O presidente dos Estados Unidos, Donald Trump, humilhou publicamente o presidente da África do Sul, Cyril Ramaphosa, nesta quarta-feira (21/05), na Casa Branca, ao fazer alegações enganosas sobre um “genocídio branco” no país. A cena, acompanhada pela imprensa e transmitida ao vivo, lembra a “emboscada” feita em fevereiro contra o presidente ucraniano Volodimir Zelenski, acusado por Trump, na ocasião, de incitar uma “terceira guerra mundial”.
Trump exigiu “explicações” de Ramaphosa sobre o destino de fazendeiros brancos na África do Sul, baseado no falso argumento de que houve apreensões de terras e assassinatos em massa de africâneres – minoria étnica branca, em grande parte descendente de colonos holandeses, alemães e franceses, que governou o país durante a era do apartheid, o brutal regime de segregação racial que vigorou de 1948 a 1994.
A reunião começou de forma cordial, com Ramaphosa e Trump trocando comentários sobre golfe. Os campeões sul-africanos Ernie Els e Retief Goosen estavam presentes como parte da delegação.
Mas a reunião logo tomou um rumo diferente. Trump diminuiu as luzes do Salão Oval para mostrar um vídeo e artigos impressos com supostas evidências de que fazendeiros brancos sul-africanos estão sendo perseguidos.
Uma das imagens mostrava cruzes brancas na beira de uma estrada. “É uma visão terrível. Nunca vi nada parecido.” Trump também mostrou uma série de artigos impressos. É sobre “morte, morte, morte”, disse.
Em outra imagem usada como prova por Trump, trabalhadores da Cruz Vermelha com equipamentos de proteção seguram sacos de corpos. Segundo a agência Reuters, trata-se, na verdade, de uma captura de tela de um vídeo do YouTube, de fevereiro, do trabalho de equipes da organização de ajuda humanitária após mulheres terem sido estupradas e queimadas vivas durante uma fuga em massa da prisão na cidade congolesa de Goma.

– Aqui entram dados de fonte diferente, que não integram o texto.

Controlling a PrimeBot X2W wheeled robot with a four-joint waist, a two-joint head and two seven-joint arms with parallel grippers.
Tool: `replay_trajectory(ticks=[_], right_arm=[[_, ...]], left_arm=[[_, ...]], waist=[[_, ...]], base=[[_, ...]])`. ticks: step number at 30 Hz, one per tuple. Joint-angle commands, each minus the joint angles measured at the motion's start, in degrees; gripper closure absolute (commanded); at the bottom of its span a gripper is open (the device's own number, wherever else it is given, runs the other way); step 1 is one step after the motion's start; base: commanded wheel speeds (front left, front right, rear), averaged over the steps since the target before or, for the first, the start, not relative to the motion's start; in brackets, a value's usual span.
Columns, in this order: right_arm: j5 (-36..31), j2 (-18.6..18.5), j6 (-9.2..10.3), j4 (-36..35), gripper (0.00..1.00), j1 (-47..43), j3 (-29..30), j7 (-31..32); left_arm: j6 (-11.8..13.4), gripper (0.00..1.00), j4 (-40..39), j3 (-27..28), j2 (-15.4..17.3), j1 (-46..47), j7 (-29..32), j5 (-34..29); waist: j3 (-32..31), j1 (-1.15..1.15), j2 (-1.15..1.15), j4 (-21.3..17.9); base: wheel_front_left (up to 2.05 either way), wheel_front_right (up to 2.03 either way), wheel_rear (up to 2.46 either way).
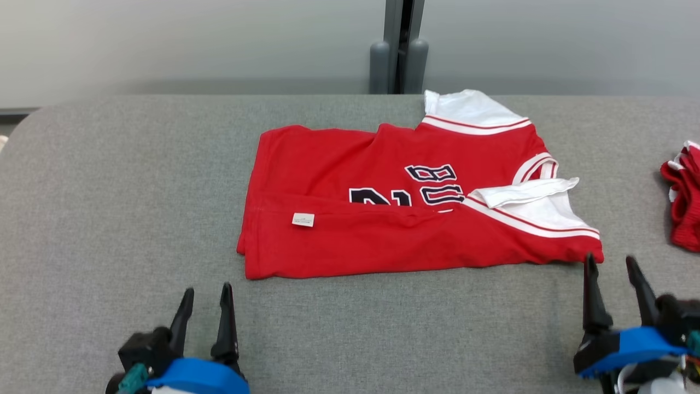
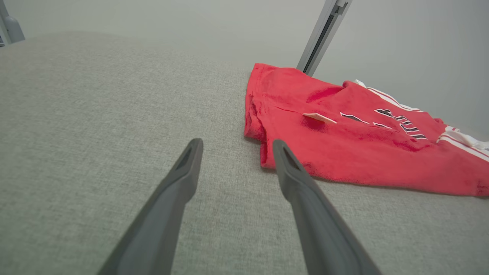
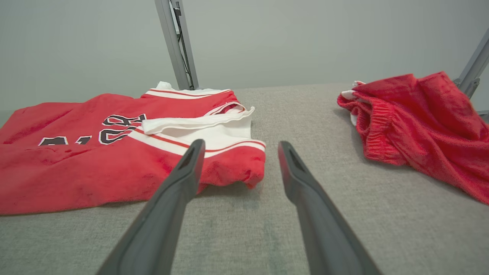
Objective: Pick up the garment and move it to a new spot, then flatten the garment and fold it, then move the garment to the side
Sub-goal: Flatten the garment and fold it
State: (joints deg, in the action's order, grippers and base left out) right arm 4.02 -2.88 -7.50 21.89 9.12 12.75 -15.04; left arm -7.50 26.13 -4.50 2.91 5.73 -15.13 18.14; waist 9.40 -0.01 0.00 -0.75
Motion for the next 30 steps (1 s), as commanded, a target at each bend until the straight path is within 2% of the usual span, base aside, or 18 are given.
replay_trajectory(ticks=[1,10,18,30], right_arm=[[0.8,-0.1,0.01,0.6,0.00,-2.3,-0.4,-0.2],[2.6,-0.1,0.02,3.0,0.00,-4.9,-1.8,-0.2],[2.7,-0.1,0.01,2.6,0.00,-0.8,-2.2,-0.2],[3.1,-0.1,0.01,1.4,0.00,3.7,-2.5,-0.2]], left_arm=[[0.7,0.00,-0.6,-0.4,0.0,-1.7,0.0,0.0],[1.8,0.00,-1.6,-2.5,0.0,-4.1,0.0,0.3],[1.3,0.00,0.0,-2.4,0.0,4.2,0.0,0.1],[0.3,0.00,10.2,-1.1,0.0,15.4,0.0,-2.0]], waist=[[-1.3,0.01,0.00,-0.5],[-1.9,0.01,0.00,-0.9],[2.6,0.01,0.00,-0.7],[8.9,0.01,0.00,-2.2]], base=[[0.00,0.00,0.00],[0.00,0.00,0.00],[0.00,0.00,0.00],[0.00,0.00,0.00]])
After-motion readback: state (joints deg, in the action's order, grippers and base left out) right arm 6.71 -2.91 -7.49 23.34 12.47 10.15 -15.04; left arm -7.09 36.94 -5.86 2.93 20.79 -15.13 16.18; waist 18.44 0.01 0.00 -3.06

“As pessoas estão fugindo da África do Sul para sua própria segurança. Suas terras estão sendo confiscadas e, em muitos casos, elas estão estão sendo mortas”, disse Trump em uma das várias acusações.
Ramaphosa manteve-se calmo e rebateu: “Disseram-lhe onde fica isso, senhor presidente? Gostaria de saber onde fica, porque nunca vi”, e prometeu investigar o caso.
O presidente sul-africano insistiu que há crime na África do Sul, mas que a maioria das vítimas são negras. Trump o interrompeu e disse: “Os fazendeiros não são negros”.
Narrativa de círculos extremistas de direita
A ideia de “genocídio branco” é impulsionada nos EUA principalmente por grupos e indivíduos associados a movimentos de extrema-direita, incluindo o bilionário Elon Musk, aliado de Trump nascido na África do Sul, que também estava no Salão Oval nesta quarta.
A África do Sul rejeita a alegação de que os brancos são alvo desproporcional de crimes. As taxas de homicídio são altas no país, mas a maioria esmagadora das vítimas é negra. De acordo com dados da polícia, cerca de 75 pessoas são assassinadas diariamente na África do Sul, a maioria delas jovens negros em áreas urbanas.
Trump já havia acusado o governo de Pretória de discriminar minorias brancas. Nos últimos meses, o presidente americano focou suas críticas à nova lei de reforma agrária, destinada a reparar as injustiças do apartheid.
O texto permite expropriações sem indenização quando for de interesse público – por exemplo, se a terra estiver improdutiva. A maioria das terras agrícolas na África do Sul continua sendo propriedade de membros da pequena minoria branca. Nenhuma expropriação foi realizada até o momento, e qualquer ordem pode ser contestada na Justiça.
No início de fevereiro, Trump congelou toda ajuda dos Estados Unidos à África do Sul e abriu a possibilidade de asilo em território americano a africâneres — embora tenha parado de aceitar refugiados de zonas de guerra e crise.
Em março, os EUA também expulsaram o embaixador da África do Sul no país, como resposta a uma suposta violação dos direitos humanos da população branca sul-africana.
Há duas semanas, chegaram aos EUA os primeiros sul-africanos brancos refugiados, um grupo de 49 pessoas vindas em avião fretado pelo governo americano.
Desde o início da crise bilateral, Ramaphosa tentou bajular Trump com ofertas políticas, como acesso a matérias-primas. A visita aos EUA era mais uma tentativa de suavizar a relação. Os EUA são o segundo maior parceiro comercial da África do Sul, depois da China. O governo de Trump aplicou uma tarifa de 30% sobre as importações sul-africanas, atualmente suspensa. Ramaphosa estava interessado em discutir um acordo comercial e oportunidades de negócios na reunião desta quarta.